In April, 2010, the central government awarded the China Charity Award - the country's most prestigious honor for NGOs, which is given once every five years - to Morning Tears, after more than 340,000 members of the public voted for the organization.
"It was so surprising that more than half of the votes came from security people and police," Sevenants says.
"It was actually the first time they not only said, 'we cannot find anything wrong with what you guys do' but also, in a way, they said, 'We like you'."
Sevenants says he has often had to manage strained relationships with communities in which his organization operates.
"People think the children of criminals are criminals themselves. So, in the beginning, there is protest and absolutely no respect," he says.
"Then communities start to get involved. This gives a platform on which trust and sympathy - and, sometimes, even affection - can grow," he explains.
"But then, maybe, there is a fight in school in which our kids have been involved or one kid has stolen something. Then, we go five steps backward."
And Sevenants grapples with funding problems, which have worsened since the financial crisis.
But all of the hardships are worth it, Sevenants says.
"The most beautiful experience a human being can have is seeing that you actually played a major role in rebuilding a world for a child whose world was totally destroyed," he says.
"To the children I am like a mix of teddy bear, problem-solver, listening ear and musician."
Wang Wei, who lives in one of Morning Tears' care centers, says seeing Sevenants always makes him happy.
"He loves to play with us," the 9-year-old says. "He's not like the other adults. He's more like us - like a child."
Like Wang, 7-year-old Fang Meng has little inkling of the warrior role Sevenants performs for kids like him.

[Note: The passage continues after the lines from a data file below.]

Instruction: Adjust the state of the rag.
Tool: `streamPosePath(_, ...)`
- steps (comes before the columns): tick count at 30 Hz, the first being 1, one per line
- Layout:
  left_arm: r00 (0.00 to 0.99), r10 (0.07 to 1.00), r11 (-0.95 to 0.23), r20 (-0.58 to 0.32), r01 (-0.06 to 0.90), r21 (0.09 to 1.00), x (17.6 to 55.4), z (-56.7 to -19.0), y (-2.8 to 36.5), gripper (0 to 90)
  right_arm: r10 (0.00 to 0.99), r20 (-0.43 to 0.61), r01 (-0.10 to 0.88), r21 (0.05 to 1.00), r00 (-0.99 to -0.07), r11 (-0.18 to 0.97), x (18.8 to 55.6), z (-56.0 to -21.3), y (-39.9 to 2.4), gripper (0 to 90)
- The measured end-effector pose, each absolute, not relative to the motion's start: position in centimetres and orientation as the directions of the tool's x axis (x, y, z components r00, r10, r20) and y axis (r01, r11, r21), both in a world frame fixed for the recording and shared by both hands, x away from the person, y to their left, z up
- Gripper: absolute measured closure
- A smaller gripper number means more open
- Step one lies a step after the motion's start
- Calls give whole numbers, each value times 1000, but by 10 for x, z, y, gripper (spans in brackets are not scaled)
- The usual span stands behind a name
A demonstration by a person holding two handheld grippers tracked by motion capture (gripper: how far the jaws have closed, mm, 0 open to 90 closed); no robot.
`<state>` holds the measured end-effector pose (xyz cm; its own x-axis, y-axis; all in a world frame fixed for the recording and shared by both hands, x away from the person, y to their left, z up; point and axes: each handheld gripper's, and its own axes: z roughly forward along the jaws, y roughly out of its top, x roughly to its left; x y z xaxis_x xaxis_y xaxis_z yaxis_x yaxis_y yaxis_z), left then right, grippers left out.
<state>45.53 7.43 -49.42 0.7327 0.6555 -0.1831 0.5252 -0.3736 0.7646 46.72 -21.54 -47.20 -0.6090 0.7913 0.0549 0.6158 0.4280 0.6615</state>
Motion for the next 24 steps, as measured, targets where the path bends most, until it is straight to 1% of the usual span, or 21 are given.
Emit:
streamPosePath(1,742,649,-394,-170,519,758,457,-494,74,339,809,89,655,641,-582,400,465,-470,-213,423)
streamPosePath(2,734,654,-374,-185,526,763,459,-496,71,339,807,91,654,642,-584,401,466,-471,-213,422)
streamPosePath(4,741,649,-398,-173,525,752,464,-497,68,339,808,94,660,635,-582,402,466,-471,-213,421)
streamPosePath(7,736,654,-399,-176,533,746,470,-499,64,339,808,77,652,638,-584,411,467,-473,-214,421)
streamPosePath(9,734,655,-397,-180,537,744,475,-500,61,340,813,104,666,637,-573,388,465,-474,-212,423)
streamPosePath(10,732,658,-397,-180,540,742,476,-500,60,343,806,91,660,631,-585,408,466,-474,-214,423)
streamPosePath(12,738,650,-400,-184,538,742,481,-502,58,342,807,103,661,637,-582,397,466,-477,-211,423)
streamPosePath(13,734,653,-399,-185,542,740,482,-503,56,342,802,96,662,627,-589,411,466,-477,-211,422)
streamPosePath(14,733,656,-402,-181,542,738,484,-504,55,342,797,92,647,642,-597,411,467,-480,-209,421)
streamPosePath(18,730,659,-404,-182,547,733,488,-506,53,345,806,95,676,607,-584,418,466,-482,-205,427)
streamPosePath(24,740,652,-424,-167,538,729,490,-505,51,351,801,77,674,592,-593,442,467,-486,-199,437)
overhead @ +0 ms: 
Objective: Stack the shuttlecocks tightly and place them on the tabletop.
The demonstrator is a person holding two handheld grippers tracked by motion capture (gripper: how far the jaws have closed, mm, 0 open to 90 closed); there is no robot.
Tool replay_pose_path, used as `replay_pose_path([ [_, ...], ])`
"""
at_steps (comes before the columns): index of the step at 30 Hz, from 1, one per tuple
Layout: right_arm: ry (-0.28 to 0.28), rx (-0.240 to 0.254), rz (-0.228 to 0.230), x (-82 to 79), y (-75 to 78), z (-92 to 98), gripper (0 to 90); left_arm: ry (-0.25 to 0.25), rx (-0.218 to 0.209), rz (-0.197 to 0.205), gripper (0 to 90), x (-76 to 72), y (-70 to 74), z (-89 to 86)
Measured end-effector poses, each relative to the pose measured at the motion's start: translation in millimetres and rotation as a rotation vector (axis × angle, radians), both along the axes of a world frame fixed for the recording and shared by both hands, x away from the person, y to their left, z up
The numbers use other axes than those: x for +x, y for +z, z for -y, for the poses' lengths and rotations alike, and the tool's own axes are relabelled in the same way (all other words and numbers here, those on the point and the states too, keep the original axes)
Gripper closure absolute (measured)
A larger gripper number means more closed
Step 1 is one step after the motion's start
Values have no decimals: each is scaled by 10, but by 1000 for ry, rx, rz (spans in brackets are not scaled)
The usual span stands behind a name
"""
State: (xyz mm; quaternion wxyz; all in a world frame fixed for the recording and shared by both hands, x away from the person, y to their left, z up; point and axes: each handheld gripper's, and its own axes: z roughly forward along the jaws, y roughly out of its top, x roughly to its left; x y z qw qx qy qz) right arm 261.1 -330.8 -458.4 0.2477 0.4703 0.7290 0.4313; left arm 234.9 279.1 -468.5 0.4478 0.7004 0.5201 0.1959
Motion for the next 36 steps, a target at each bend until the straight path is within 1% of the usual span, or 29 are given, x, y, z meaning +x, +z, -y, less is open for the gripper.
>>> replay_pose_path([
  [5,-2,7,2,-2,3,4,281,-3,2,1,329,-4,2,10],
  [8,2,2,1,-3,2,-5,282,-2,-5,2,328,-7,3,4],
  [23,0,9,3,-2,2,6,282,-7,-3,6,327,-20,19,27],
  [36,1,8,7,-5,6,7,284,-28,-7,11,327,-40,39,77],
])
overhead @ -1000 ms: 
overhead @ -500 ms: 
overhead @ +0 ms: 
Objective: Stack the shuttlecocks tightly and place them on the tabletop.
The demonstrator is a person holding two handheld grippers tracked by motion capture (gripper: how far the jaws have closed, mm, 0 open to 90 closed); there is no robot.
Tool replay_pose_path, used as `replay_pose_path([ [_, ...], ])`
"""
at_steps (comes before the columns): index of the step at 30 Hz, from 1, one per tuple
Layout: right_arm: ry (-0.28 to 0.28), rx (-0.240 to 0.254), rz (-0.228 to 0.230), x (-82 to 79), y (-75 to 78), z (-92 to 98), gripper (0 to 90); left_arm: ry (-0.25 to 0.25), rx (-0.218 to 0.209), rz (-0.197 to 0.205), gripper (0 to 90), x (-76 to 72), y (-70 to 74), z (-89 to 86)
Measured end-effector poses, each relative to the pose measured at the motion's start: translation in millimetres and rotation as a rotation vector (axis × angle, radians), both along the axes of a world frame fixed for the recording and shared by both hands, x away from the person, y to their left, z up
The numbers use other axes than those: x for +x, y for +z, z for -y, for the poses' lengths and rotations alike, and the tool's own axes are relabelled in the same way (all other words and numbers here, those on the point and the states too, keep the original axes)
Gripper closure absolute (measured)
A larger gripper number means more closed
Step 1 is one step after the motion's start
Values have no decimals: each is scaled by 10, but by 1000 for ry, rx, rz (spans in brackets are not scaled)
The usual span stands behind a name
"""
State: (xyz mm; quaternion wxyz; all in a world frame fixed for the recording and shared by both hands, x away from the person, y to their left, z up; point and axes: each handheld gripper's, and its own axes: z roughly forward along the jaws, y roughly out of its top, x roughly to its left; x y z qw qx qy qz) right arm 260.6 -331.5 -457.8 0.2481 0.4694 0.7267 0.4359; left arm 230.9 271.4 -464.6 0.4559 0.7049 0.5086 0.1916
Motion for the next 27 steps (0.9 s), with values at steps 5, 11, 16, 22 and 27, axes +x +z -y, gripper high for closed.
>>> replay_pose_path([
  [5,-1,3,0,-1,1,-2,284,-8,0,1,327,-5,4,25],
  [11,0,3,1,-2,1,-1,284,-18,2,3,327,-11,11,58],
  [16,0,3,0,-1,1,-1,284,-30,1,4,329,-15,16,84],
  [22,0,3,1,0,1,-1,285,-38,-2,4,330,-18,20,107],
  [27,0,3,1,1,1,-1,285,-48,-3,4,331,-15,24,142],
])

"I like Uncle Koen's hair," he says. "Whenever he comes to visit, he lets me put it in a ponytail."
Sevenants says his 5-year-old daughter Sofie, whom he and his wife adopted from South China, has been growing "a bit" jealous of the Morning Tears' kids.
"The kids who know Sofie love her," Sevenants says.
"She has started seeking exclusive attention from her father. But this will pass, I guess."
Caretaker Dao Nuoye says she has "never seen anyone as patient with the children" as Koen, despite the pressures he faces.
"The kids always surround him and climb on him like a bunch of monkeys, but he never loses his patience," she says.
"Sometimes, I want to know what made this man so patient that he never shows any negative feelings around the kids."
Sevenants explains the children he works with "continuously struggle with the question, 'Why me?'"
"The question reflects the total loss of control these children have over their lives," Sevenants says.
"We try to give them back some control in thousands of little details - decisions about the menu, what to play, the colors of the walls ... The question 'Why me?' isn't answered but becomes less important."
Some - but not all - of the children Sevenants started working with 13 years ago have become successful, happy adults, he says.
Among them is 21-year-old Li Zhuo.
"Koen isn't perfect, but meeting him was the best thing that happened in our lives," she says.
Zhang Yu, who grew up with Li in the Xi'an center, agrees.
"I never thought there would be a day I could love this world again," the 21-year-old says.
"When my world was dark, it was Koen who brought in light, who showed me a different world, who made me believe I still can choose what kind of life I live. He made me believe that to love and be loved are the best things in the world."
And this, Koen says, in turn, lights up the darkness he sometimes sees. "I merely have to close my eyes to realize why I am doing this," he says.